RECORD EXCERPTS START
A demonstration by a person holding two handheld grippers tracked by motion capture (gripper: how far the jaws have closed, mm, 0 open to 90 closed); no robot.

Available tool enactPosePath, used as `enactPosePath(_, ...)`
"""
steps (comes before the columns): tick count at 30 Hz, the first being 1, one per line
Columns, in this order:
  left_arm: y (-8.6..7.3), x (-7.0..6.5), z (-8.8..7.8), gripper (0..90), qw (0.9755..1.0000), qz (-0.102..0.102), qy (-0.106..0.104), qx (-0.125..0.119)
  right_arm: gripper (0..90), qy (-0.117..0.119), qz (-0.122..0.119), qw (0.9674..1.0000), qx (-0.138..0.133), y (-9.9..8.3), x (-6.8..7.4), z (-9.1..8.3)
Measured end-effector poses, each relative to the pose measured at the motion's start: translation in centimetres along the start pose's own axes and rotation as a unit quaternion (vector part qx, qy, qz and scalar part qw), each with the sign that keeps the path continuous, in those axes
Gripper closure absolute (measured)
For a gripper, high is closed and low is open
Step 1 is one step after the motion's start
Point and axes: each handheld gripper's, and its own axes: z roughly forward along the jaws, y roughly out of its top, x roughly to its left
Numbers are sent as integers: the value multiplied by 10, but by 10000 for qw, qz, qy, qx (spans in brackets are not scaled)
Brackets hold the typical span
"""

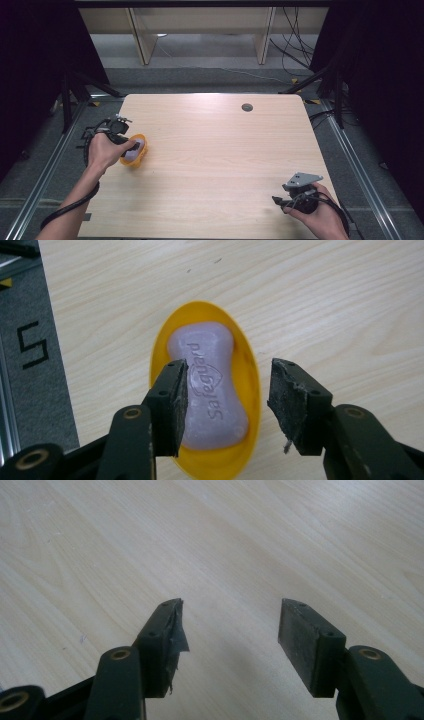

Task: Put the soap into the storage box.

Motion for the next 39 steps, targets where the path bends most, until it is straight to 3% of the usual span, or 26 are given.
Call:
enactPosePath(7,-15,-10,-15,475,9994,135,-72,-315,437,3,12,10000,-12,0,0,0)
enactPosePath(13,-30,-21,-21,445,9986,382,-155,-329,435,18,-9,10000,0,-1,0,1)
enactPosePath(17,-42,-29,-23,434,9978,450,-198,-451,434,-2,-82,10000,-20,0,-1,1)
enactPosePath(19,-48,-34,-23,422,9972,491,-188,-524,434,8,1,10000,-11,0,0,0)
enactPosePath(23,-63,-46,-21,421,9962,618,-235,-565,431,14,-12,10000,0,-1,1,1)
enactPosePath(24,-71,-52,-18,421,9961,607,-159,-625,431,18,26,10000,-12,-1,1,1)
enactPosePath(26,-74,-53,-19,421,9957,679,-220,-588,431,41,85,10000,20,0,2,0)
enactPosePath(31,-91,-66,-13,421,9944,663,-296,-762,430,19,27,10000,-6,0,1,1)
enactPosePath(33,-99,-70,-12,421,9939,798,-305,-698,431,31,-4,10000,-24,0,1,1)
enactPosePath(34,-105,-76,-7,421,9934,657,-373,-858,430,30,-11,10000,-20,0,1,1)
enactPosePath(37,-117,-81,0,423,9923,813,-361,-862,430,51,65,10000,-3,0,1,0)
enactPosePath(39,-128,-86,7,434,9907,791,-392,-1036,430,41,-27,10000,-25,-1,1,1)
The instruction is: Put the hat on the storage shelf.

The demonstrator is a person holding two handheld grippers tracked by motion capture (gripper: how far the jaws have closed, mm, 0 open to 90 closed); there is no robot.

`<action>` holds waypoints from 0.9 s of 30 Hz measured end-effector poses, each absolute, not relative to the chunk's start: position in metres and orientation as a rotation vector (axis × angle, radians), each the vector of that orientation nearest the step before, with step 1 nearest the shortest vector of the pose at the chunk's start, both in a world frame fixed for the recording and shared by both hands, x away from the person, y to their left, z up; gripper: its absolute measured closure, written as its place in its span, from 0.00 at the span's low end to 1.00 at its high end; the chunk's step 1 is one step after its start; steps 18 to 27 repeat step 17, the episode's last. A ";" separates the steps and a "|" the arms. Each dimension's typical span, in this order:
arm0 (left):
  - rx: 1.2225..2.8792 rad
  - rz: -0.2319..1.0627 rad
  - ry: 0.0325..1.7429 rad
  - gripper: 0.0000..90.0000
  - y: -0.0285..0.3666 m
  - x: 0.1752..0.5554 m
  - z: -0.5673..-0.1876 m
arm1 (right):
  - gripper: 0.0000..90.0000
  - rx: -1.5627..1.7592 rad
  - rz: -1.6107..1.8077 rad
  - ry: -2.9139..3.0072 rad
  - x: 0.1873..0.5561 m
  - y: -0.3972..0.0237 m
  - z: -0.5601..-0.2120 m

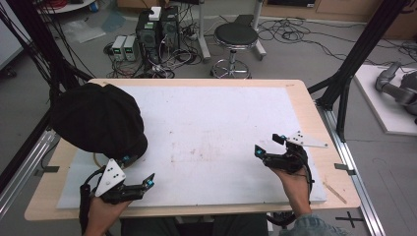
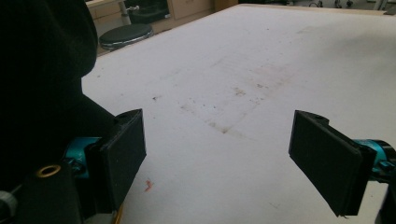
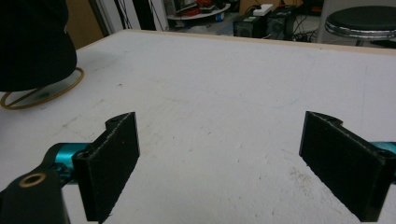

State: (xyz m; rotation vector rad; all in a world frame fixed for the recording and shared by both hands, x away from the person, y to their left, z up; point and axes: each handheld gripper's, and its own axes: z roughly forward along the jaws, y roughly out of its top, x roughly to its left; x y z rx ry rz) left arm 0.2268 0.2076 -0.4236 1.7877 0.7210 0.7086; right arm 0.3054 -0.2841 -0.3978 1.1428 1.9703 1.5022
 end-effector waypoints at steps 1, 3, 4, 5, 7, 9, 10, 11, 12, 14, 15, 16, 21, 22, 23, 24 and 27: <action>1.786 0.708 0.723 0.21 0.207 0.227 -0.424 | 0.13 1.143 1.502 1.970 0.305 -0.284 -0.398; 1.785 0.706 0.724 0.21 0.207 0.227 -0.424 | 0.13 1.141 1.504 1.966 0.305 -0.285 -0.401; 1.785 0.707 0.725 0.21 0.207 0.227 -0.424 | 0.13 1.140 1.501 1.965 0.304 -0.286 -0.402; 1.786 0.707 0.725 0.21 0.207 0.227 -0.424 | 0.13 1.140 1.501 1.965 0.304 -0.286 -0.402; 1.787 0.710 0.722 0.21 0.208 0.227 -0.424 | 0.13 1.144 1.517 1.943 0.302 -0.288 -0.402; 1.787 0.710 0.721 0.21 0.208 0.227 -0.424 | 0.13 1.148 1.539 1.919 0.301 -0.290 -0.403; 1.787 0.708 0.723 0.21 0.208 0.227 -0.424 | 0.13 1.149 1.548 1.907 0.301 -0.291 -0.403; 1.787 0.708 0.722 0.21 0.207 0.227 -0.424 | 0.13 1.157 1.552 1.907 0.300 -0.292 -0.403; 1.789 0.709 0.718 0.21 0.207 0.227 -0.424 | 0.13 1.166 1.551 1.910 0.300 -0.292 -0.403; 1.789 0.707 0.720 0.21 0.206 0.227 -0.424 | 0.13 1.154 1.556 1.903 0.299 -0.294 -0.402; 1.791 0.707 0.717 0.21 0.206 0.227 -0.424 | 0.13 1.154 1.556 1.903 0.299 -0.294 -0.402; 1.792 0.708 0.716 0.21 0.206 0.227 -0.424 | 0.13 1.155 1.561 1.902 0.299 -0.294 -0.402; 1.795 0.709 0.714 0.21 0.206 0.227 -0.424 | 0.13 1.155 1.558 1.903 0.298 -0.295 -0.402; 1.795 0.709 0.714 0.21 0.206 0.227 -0.424 | 0.13 1.155 1.558 1.903 0.298 -0.295 -0.402; 1.795 0.709 0.714 0.21 0.206 0.227 -0.424 | 0.13 1.155 1.558 1.903 0.298 -0.295 -0.402; 1.795 0.709 0.714 0.21 0.206 0.227 -0.424 | 0.13 1.155 1.558 1.903 0.298 -0.295 -0.402; 1.795 0.709 0.714 0.21 0.206 0.227 -0.424 | 0.13 1.155 1.558 1.903 0.298 -0.295 -0.402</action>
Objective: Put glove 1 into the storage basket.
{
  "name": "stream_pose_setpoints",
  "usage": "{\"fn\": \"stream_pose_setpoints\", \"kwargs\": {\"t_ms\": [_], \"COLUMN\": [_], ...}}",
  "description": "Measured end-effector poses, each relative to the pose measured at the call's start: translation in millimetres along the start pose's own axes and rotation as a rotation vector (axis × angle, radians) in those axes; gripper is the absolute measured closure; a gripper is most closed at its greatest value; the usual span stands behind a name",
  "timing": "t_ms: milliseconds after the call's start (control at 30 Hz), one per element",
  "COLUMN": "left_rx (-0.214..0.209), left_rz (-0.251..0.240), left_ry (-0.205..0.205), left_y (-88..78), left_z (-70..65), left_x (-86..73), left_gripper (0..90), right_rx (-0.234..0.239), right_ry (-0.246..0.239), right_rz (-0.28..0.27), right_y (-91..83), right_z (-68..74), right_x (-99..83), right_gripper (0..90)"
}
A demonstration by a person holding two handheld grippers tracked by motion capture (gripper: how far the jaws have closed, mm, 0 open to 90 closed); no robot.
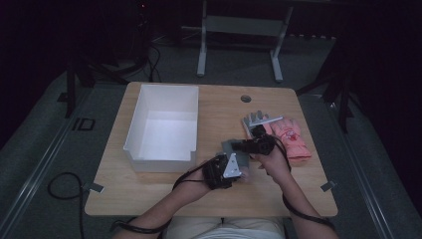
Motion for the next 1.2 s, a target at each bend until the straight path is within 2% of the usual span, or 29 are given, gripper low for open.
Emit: {"fn": "stream_pose_setpoints", "kwargs": {"t_ms": [67, 267, 400, 500, 700, 833, 1000, 1200], "left_rx": [0.008, 0.034, 0.052, 0.063, 0.062, 0.071, 0.087, 0.117], "left_rz": [-0.001, 0.002, 0.012, 0.018, 0.045, 0.064, 0.085, 0.104], "left_ry": [0.016, 0.058, 0.078, 0.076, 0.087, 0.090, 0.090, 0.084], "left_y": [-9.6, -33.1, -46.9, -56.4, -73.4, -87.0, -102.9, -117.0], "left_z": [4.9, 24.9, 39.0, 49.9, 72.4, 85.4, 101.4, 113.4], "left_x": [7.6, 22.5, 25.7, 24.7, 16.9, 10.5, -4.2, -24.1], "left_gripper": [69.8, 69.8, 69.8, 69.8, 69.7, 69.7, 69.5, 69.5], "right_rx": [0.003, 0.007, 0.005, 0.007, 0.011, 0.044, 0.074, 0.089], "right_ry": [-0.019, -0.053, -0.077, -0.091, -0.121, -0.131, -0.154, -0.176], "right_rz": [-0.020, -0.056, -0.074, -0.078, -0.081, -0.091, -0.107, -0.107], "right_y": [-9.4, -23.3, -24.5, -21.3, -10.2, -0.8, 14.0, 35.8], "right_z": [4.0, 12.4, 18.8, 23.8, 38.1, 47.6, 60.8, 77.2], "right_x": [11.1, 40.7, 61.5, 76.3, 105.4, 122.7, 140.8, 157.4], "right_gripper": [72.1, 72.1, 72.1, 72.1, 72.1, 72.1, 72.1, 72.2]}}
Point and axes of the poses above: each handheld gripper's, and its own axes: y roughly forward along the jaws, x roughly out of its top, z roughly to its left, the point moved 3 cm from there along y, roughly forward along the jaws, and after that the axes turned 1 degree about -y, right-handed, at the moved point
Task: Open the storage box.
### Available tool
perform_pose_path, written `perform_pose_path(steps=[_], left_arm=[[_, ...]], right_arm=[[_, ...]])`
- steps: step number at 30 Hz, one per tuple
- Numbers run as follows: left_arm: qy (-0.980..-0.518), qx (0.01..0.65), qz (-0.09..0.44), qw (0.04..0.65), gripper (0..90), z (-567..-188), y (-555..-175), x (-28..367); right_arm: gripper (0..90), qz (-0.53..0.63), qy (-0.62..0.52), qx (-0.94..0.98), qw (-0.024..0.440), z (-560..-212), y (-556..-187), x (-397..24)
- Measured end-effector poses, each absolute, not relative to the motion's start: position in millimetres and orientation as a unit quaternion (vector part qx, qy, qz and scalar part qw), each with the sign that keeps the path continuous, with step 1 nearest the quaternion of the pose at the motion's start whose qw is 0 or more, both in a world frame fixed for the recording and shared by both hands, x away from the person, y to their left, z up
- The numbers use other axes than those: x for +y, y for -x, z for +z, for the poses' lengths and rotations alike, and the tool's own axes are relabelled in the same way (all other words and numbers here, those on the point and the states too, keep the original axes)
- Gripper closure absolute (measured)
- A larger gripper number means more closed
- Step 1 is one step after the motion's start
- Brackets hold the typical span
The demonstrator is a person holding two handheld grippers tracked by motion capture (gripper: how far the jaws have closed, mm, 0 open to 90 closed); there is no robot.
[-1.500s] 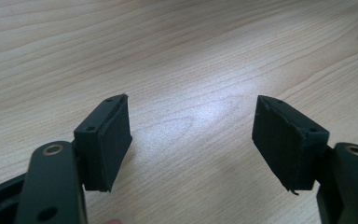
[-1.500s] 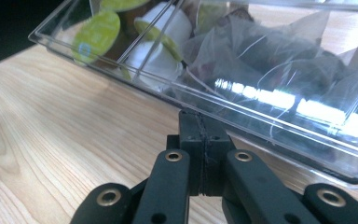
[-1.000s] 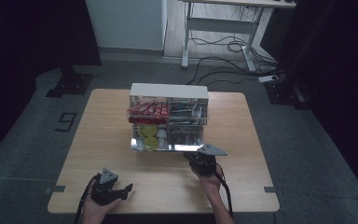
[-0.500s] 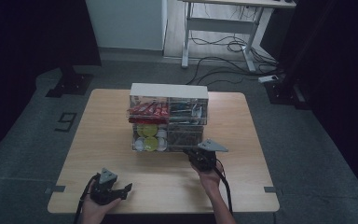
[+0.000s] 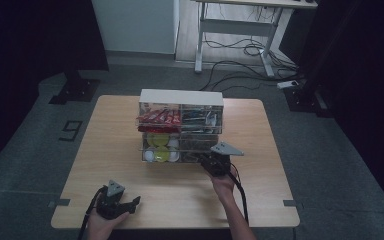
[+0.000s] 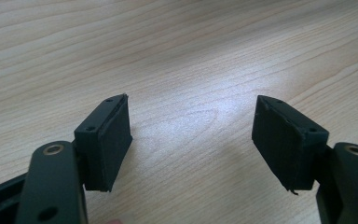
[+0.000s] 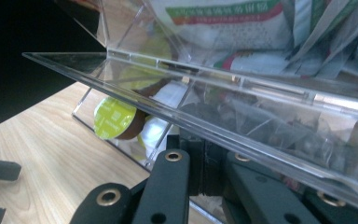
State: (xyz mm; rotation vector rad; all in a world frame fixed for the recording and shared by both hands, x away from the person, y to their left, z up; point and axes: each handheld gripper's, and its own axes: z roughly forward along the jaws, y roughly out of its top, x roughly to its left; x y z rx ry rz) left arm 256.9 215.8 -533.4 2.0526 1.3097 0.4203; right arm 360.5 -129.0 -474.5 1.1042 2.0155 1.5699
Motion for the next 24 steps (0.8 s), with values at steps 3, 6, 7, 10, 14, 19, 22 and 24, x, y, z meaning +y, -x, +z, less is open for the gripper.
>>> perform_pose_path(steps=[3, 6, 7, 10, 14, 19, 22, 24], left_arm=[[-0.784, 0.501, 0.163, 0.329, 28.5, -533, -256, 216], [-0.785, 0.5, 0.164, 0.328, 28.6, -533, -256, 214], [-0.785, 0.499, 0.163, 0.328, 28.5, -532, -256, 214], [-0.786, 0.499, 0.162, 0.328, 28.5, -533, -256, 213], [-0.788, 0.498, 0.161, 0.325, 28.5, -534, -257, 212], [-0.789, 0.497, 0.16, 0.324, 28.5, -535, -257, 211], [-0.789, 0.496, 0.159, 0.325, 28.5, -534, -257, 211], [-0.789, 0.496, 0.159, 0.326, 28.5, -534, -257, 210]], right_arm=[[88.8, 0.562, -0.391, 0.706, 0.178, -470, -362, -129], [88.8, 0.569, -0.391, 0.701, 0.178, -465, -363, -130], [88.8, 0.572, -0.39, 0.699, 0.18, -464, -364, -131], [88.8, 0.577, -0.391, 0.694, 0.18, -461, -365, -131], [88.9, 0.587, -0.393, 0.684, 0.18, -456, -369, -134], [88.9, 0.591, -0.395, 0.682, 0.174, -456, -375, -133], [88.9, 0.59, -0.397, 0.681, 0.174, -457, -375, -132], [88.9, 0.592, -0.398, 0.679, 0.177, -457, -375, -132]])
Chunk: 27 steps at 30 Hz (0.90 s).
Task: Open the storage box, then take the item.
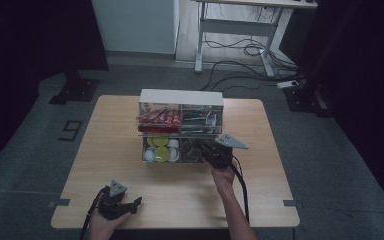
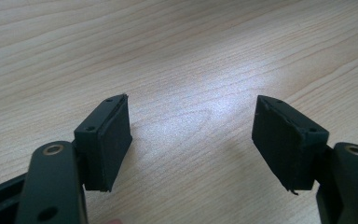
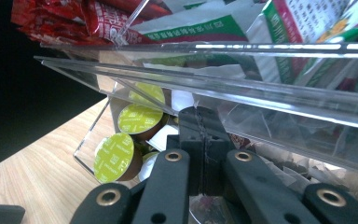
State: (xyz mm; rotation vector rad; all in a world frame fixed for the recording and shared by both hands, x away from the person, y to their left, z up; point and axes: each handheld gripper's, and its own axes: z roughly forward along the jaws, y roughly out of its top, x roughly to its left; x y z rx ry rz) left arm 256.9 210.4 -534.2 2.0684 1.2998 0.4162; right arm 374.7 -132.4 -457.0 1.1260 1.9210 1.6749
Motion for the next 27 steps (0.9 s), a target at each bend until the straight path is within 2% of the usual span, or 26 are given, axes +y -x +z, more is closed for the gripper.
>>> perform_pose_path(steps=[27], left_arm=[[-0.787, 0.481, 0.174, 0.346, 28.6, -524, -256, 196]], right_arm=[[88.3, 0.601, -0.403, 0.668, 0.174, -456, -370, -139]])
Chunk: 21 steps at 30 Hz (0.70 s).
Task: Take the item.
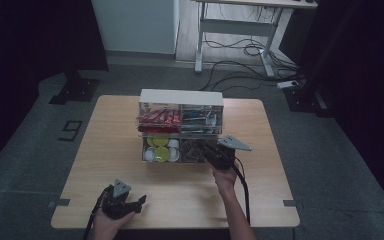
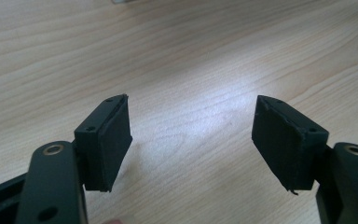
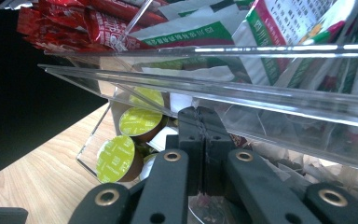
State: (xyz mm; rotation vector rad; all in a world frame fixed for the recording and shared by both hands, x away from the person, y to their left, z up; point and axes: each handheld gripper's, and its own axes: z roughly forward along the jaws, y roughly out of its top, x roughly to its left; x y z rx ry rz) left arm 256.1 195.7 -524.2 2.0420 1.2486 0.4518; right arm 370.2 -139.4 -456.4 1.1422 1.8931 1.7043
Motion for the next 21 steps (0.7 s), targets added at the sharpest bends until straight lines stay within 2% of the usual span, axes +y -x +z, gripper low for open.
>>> perform_pose_path(steps=[21], left_arm=[[-0.768, 0.479, 0.2, 0.375, 28.6, -491, -276, 171]], right_arm=[[88.7, 0.605, -0.401, 0.667, 0.167, -455, -372, -144]])
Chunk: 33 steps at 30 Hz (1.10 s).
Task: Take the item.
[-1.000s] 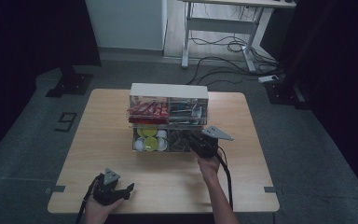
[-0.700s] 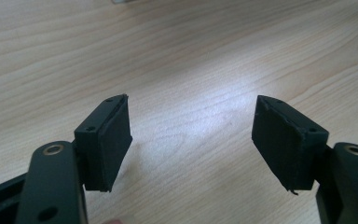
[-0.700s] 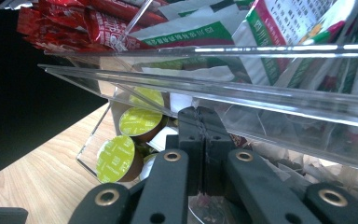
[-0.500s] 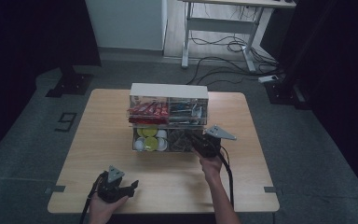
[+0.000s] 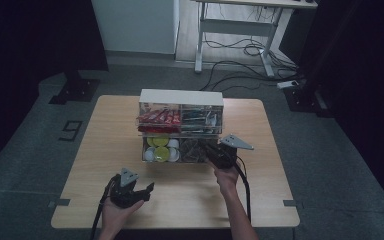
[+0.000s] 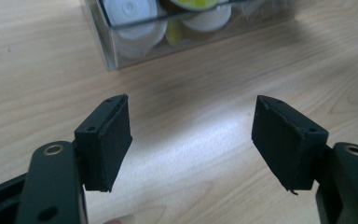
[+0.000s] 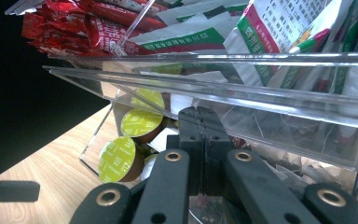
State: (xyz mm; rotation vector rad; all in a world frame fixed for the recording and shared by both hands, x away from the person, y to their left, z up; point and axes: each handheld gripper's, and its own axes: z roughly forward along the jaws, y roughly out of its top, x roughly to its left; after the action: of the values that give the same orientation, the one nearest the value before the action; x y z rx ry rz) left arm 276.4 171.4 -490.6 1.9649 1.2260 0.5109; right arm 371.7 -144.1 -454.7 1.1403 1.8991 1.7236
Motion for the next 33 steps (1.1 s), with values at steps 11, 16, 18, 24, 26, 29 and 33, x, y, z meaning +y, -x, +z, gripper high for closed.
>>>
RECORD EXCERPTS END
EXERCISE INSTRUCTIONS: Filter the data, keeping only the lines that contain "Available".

PROBLEM SOLUTION:
Available tool enactPosePath, used as `enactPosePath(_, ...)`
### Available tool

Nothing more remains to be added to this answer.